— Activity —
For this exercise, restate every line below word for word and drop the images.

— Dataset content —

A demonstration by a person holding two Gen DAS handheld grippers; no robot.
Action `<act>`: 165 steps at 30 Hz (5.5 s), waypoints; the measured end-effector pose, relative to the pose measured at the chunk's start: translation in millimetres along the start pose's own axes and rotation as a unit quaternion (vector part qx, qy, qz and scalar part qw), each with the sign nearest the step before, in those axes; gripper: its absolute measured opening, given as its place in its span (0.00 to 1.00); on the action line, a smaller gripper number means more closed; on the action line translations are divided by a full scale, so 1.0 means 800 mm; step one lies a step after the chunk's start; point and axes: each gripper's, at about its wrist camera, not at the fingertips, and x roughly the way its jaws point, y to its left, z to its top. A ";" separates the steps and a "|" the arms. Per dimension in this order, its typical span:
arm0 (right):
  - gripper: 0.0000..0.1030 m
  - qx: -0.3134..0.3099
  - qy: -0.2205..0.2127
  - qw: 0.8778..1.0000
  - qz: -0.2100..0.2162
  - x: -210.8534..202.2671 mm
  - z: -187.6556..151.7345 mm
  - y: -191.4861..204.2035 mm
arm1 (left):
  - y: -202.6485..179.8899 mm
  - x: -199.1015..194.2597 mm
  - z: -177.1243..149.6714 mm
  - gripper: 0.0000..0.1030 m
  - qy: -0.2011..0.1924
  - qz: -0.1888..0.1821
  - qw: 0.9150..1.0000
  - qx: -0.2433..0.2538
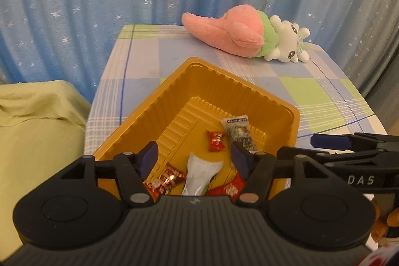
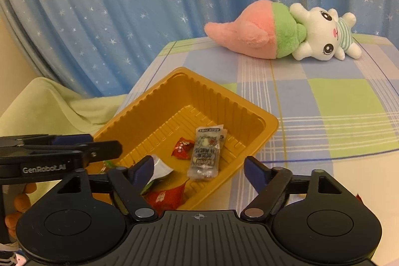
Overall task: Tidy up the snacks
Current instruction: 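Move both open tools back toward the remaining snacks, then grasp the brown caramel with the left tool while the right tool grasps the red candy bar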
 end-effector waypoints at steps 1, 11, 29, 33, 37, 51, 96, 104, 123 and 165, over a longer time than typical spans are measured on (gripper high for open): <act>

— Solution to this exercise —
A demonstration by a person holding two Gen DAS handheld grippers; no robot.
Action `<act>`: 165 steps at 30 Hz (5.5 s), waypoints; the measured end-effector pose, relative to the pose measured at the chunk's start: translation in millimetres along the start pose's own axes and rotation as a unit quaternion (vector part qx, qy, qz and scalar part qw), each with the sign nearest the step before, in those axes; gripper: its absolute measured opening, given as its place in its span (0.00 to 1.00); on the action line, a smaller gripper number means more closed; on the action line translations are divided by a full scale, so 1.0 means 800 mm; step one lies a step after the chunk's start; point and axes: each gripper's, at about its wrist camera, not at the fingertips, and x roughly the way its jaws point, y to its left, z to its top. A ";" separates the steps and a "|" the arms. Per dimension in this order, its typical span:
arm0 (right):
  - gripper: 0.0000..0.1030 m
  - qx: -0.3134..0.3099
  - qy: -0.2205..0.2127
  - qw: 0.8778..1.0000
  - qz: -0.2100..0.2162
  - x: -210.8534..202.2671 mm
  - z: -187.6556..151.7345 mm
  - y: -191.4861..204.2035 mm
arm1 (left):
  - y: -202.6485..179.8899 mm
  - x: -199.1015..194.2597 mm
  - z: -177.1243..149.6714 mm
  - gripper: 0.0000..0.1030 m
  - qy: -0.2011..0.1924
  - qz: -0.1888..0.1821
  - qw: 0.9150..1.0000
  - qx: -0.2433..0.2538
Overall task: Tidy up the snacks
Current instruction: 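Move both open tools back toward the remaining snacks, then grasp the brown caramel with the left tool while the right tool grasps the red candy bar
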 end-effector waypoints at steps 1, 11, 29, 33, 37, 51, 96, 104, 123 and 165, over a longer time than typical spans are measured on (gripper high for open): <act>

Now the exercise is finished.